How poor and lame, must then our casual be!
If thy prince will his subjects to call thee
My Lord , and this do swell thee, thou art then,
By being a greater, grown to be less man.
When no physician of redress can speak,
A joyful casual violence may break
A dangerous aposteme in thy breast;
And whilst thou joyest in this, the dangerous rest,
The bag may rise up, and so strangle thee.
What aye was casual, may ever be.
What should the nature change? Or make the same
Certain, which was but casual, when it came?

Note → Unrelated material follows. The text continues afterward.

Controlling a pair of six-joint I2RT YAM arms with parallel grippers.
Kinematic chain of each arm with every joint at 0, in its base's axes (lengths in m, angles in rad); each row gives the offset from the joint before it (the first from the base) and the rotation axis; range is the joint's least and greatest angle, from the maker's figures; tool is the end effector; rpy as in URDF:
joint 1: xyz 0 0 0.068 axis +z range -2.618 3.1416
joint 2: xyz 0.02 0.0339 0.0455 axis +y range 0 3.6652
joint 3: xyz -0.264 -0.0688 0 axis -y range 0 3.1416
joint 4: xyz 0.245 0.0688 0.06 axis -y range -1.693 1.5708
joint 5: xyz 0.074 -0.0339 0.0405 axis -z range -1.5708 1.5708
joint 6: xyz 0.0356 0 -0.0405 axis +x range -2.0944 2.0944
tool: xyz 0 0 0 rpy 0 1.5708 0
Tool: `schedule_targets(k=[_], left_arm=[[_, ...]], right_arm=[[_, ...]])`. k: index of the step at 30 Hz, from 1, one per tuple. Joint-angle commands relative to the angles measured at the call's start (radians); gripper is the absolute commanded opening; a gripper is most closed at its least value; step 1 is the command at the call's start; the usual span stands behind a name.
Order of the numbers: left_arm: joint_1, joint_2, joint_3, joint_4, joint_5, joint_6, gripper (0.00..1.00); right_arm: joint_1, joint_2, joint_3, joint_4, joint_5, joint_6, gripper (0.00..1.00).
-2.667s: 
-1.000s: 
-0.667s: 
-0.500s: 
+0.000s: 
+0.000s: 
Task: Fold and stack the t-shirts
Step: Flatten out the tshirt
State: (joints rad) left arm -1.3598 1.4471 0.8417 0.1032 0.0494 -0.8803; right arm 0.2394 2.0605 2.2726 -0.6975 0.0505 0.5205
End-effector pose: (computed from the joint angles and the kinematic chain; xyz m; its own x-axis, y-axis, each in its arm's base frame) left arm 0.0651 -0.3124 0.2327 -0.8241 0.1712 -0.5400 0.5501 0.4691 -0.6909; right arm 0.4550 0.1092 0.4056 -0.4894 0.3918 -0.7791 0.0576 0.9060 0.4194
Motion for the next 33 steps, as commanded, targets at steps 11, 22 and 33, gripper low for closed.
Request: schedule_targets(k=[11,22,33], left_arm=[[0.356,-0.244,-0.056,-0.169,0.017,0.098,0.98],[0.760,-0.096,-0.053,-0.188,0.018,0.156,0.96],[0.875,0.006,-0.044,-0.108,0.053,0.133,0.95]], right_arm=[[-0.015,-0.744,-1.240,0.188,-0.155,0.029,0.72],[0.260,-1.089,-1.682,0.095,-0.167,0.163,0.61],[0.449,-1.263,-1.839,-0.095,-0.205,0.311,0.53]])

All casual joy doth loud and plainly say,
Only by coming, that it can away.
Only in heaven joy's strength is never spent,
And accidental things are permanent.
Joy of a soul's arrival ne'er decays;
For that soul ever joys and ever stays.
Joy that their last great consummation
Approaches in the resurrection;
When earthly bodies more celestial
Shall be, than angels were, for they could fall;
This kind of joy doth every day admit
Degrees of growth, but none of losing it.
In this fresh joy, 'tis no small part, that she,
She, in whose goodness, he that names degree,
Doth injure her; ('tis loss to be called best,
There where the stuff is not such as the rest)
She, who left such a body, as even she
Only in heaven could learn, how it can be
Made better; for she rather was two souls,
Or like to full, on both sides written rolls,
Where eyes might read upon the outward skin,
As strong records for God, as minds within;
She, who by making full perfection grow,
Pieces a circle, and still keeps it so,
Longed for, and longing for it, to heaven is gone,
Where she receives, and gives addition.
Here in a place, where mis-devotion frames
A thousand prayers to saints, whose very names
The ancient Church knew not, heaven knows not yet,
And where, what laws of poetry admit,
Laws of religion have at least the same,
Immortal maid, I might invoke thy name.
Could any saint provoke that appetite,
Thou here shouldst make me a French convertite.
But thou wouldst not; nor wouldst thou be content,
To take this, for my second year's true rent,
Did this coin bear any other stamp, than his,
That gave thee power to do, me, to say this.
Since his will is, that to posterity,
Thou shouldst for life, and death, a pattern be,
And that the world should notice have of this,
The purpose, and th' authority is his;
Thou art the proclamation; and I am
The trumpet, at whose voice the people came.